Maritime Museum Curator Donating State Record Shell

WunderlyandShell

The North Carolina Maritime Museum in Beaufort is known for an extensive collection that highlights the many types of shells that are found along our coastline. But it’s a shell in the personal collection of the museum’s education curator that is particularly notable.

The North Carolina Shell Club recently certified a Scotch bonnet belonging to Benjamin Wunderly as the state’s largest. It supplanted the previous title holder, a new find that was certified only two months before.

In fact, it was a news article about the discovery of that state record Scotch bonnet that led Wunderly to take a closer look at his own collection.

“I thought to myself that I’ve got a Scotch bonnet that’s probably a contender based on the picture,” said Wunderly, who has worked at the museum since 2011 and was promoted in July to the Education Department’s top role. “I took some crude measurements at home, and I thought I might have something close to the record.”

So, he took his scotch bonnet—North Carolina’s official state shell—to the shell club’s annual Shell Show, which was held in Morehead City in May. Two officials measured his shell and discovered it was 91.25 mm — a few millimeters larger than the previous state record of 87 mm.

“They told me it was larger by about the thickness of three dimes,” Wunderly said. “I felt bad about bumping her record so soon after she got it, but records are meant to be broken. I expect to be dethroned any day now.”

Wunderly originally found the shell on Bear Island in 1999 while he was working as a park ranger at Hammocks Beach State Park in Swansboro.

“I went on beach patrol every day as a park ranger,” he said. “I eventually amassed a nice shell collection, including all the rare ones I’d never seen before and stopped collecting.”

That is until he came across the aforementioned Scotch bonnet.

“I saw this shell one morning and I said, ‘OK, I gotta get that one.’ I’d never seen one as large,” he said, noting that the 4 or 5 Scotch bonnets he had previously collected were about half the size.

All of them, he added, were found on Bear Island. That’s why he’s decided the record breaking one should go back there.

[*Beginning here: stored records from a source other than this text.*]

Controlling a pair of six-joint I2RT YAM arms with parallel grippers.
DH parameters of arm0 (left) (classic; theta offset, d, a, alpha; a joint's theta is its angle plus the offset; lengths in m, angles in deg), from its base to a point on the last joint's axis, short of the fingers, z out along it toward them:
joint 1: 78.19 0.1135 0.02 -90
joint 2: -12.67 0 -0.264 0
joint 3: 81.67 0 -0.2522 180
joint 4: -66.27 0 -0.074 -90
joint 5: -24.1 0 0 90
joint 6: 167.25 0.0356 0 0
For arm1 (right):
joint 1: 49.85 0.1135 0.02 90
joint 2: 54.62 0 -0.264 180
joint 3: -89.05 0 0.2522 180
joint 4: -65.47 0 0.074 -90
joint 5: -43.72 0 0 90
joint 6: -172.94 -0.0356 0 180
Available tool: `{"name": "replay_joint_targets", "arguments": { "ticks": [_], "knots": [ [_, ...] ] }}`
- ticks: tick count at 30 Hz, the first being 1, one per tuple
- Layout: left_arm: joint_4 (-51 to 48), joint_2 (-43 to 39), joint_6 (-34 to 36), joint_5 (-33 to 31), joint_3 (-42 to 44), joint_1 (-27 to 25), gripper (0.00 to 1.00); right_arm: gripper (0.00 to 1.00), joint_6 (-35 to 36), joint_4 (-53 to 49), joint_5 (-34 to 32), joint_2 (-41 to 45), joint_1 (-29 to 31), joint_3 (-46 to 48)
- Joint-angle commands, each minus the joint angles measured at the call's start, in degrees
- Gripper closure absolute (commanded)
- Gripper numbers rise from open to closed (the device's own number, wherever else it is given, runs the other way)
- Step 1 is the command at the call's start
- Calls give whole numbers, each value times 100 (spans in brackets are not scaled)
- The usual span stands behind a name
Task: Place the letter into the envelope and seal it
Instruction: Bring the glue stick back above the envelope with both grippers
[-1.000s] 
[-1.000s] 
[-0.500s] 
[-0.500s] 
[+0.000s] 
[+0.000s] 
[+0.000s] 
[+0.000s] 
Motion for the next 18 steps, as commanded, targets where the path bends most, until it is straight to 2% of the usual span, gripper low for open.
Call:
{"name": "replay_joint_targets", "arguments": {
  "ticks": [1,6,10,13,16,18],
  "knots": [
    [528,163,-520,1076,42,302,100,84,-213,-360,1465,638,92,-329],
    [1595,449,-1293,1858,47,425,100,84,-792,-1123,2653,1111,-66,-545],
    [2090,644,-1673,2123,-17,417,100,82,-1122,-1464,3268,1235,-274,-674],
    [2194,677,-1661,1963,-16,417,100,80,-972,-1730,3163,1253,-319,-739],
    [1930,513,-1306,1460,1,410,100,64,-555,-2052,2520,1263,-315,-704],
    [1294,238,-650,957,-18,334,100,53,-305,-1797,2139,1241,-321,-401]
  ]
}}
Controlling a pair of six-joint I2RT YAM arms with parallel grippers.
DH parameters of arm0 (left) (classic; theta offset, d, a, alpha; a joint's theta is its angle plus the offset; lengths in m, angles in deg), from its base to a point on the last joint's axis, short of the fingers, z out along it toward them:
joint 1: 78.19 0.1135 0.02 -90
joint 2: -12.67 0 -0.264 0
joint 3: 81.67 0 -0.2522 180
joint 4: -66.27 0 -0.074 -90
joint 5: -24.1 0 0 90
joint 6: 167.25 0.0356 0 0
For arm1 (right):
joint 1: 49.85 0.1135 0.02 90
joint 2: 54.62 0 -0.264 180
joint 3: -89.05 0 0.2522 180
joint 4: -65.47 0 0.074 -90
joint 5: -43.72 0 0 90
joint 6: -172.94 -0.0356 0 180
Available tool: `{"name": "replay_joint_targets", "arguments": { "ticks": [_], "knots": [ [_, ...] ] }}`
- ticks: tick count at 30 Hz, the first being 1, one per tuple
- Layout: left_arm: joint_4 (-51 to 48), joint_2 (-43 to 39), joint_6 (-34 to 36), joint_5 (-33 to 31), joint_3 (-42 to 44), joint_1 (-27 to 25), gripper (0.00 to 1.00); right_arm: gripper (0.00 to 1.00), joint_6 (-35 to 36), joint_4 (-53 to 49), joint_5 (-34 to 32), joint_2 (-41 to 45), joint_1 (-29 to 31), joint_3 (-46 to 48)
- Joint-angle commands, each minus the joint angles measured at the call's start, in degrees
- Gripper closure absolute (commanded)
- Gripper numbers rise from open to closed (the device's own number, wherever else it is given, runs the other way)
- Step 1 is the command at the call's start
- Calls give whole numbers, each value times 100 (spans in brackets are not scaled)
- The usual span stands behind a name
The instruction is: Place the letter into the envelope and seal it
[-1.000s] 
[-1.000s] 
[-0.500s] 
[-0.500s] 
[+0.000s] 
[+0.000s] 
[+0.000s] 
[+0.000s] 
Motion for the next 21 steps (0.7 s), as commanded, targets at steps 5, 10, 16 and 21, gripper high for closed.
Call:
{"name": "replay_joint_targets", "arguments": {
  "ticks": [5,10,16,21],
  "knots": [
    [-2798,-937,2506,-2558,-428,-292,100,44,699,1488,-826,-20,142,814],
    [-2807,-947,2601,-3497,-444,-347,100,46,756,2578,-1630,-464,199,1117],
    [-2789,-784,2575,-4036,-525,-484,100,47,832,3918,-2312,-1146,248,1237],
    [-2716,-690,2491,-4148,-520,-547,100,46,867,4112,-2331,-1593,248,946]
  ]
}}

Wunderly will be donating the Scotch bonnet for display in the Hammocks Beach State Park Education Center, which is located on the mainland in Swansboro.

“I was kind of pleased that I had kept it so long,” Wunderly said, recounting a series of moves over the more than two decades that he’s had the shell. “But I’d like it to be somewhere people can see it.

“I think they’ll get a kick out of a pretty big Scotch bonnet.”

About the Scotch Bonnet (Semicassis granulata)

Kingdom: Animalia

Phylum: Mollusca

Class: Gastropoda

Subclass: Caenogastropoda

Order: Littorinimorpha

Superfamily: Tonnoidea

Family: Cassidae

Subfamily: Phaliinae

Genus: Semicassis

Species: Semicassis granulata

North Carolina is a land of firsts: the site of the first English child born in America, man’s first powered flight and Babe Ruth’s first professional home run.

It is also the first in the nation to name a state shell.

The Scotch bonnet was selected as the official state shell in 1965—a move initiated by the North Carolina Shell Club. Ashley Futrell of Beaufort was the North Carolina Senate sponsor of the bill, and Moncie Daniels of Dare County introduced the legislation in the state House. But before the bill was eventually passed, there were questions from other legislators about the practicality of selecting a state shell that was not easy to find in the state. Daniels, himself, was famously noted to be able to find only two after a promise to give a shell to each of his fellow representatives who voted for the bill.

One of the reasons the shell is not a necessarily common find is that the marine snail prefers warmer tropical and subtropical waters. Its range is from North Carolina to Brazil, with the offshore Gulf Stream accounting for its northernmost appearance.

The Scotch bonnet (pronounced bonay) was first described in 1778 by the Austrian naturalist Ignaz von Born. His Latin description, translated to English by Google, reads: “Shell ovate, transversely, obsoletely furrowed, serially spotted with yellow tissue, granulated lip, recurved tail.”

Those brightly colored spots on a live or fresh shell can fade quickly under the sun’s rays. The delicate nature of the shell makes finding an intact one washed up on shore a challenge to even the most seasoned shell seeker. The greatest chance of finding one are most likely in the areas of the coast closest to the Gulf Stream, like the Southern Outer Banks—however, the state’s record largest Scotch bonnet shell was found on Bear Island in neighboring Onslow County. The record holder it supplanted was found on Portsmouth Island, located within the Cape Lookout National Seashore.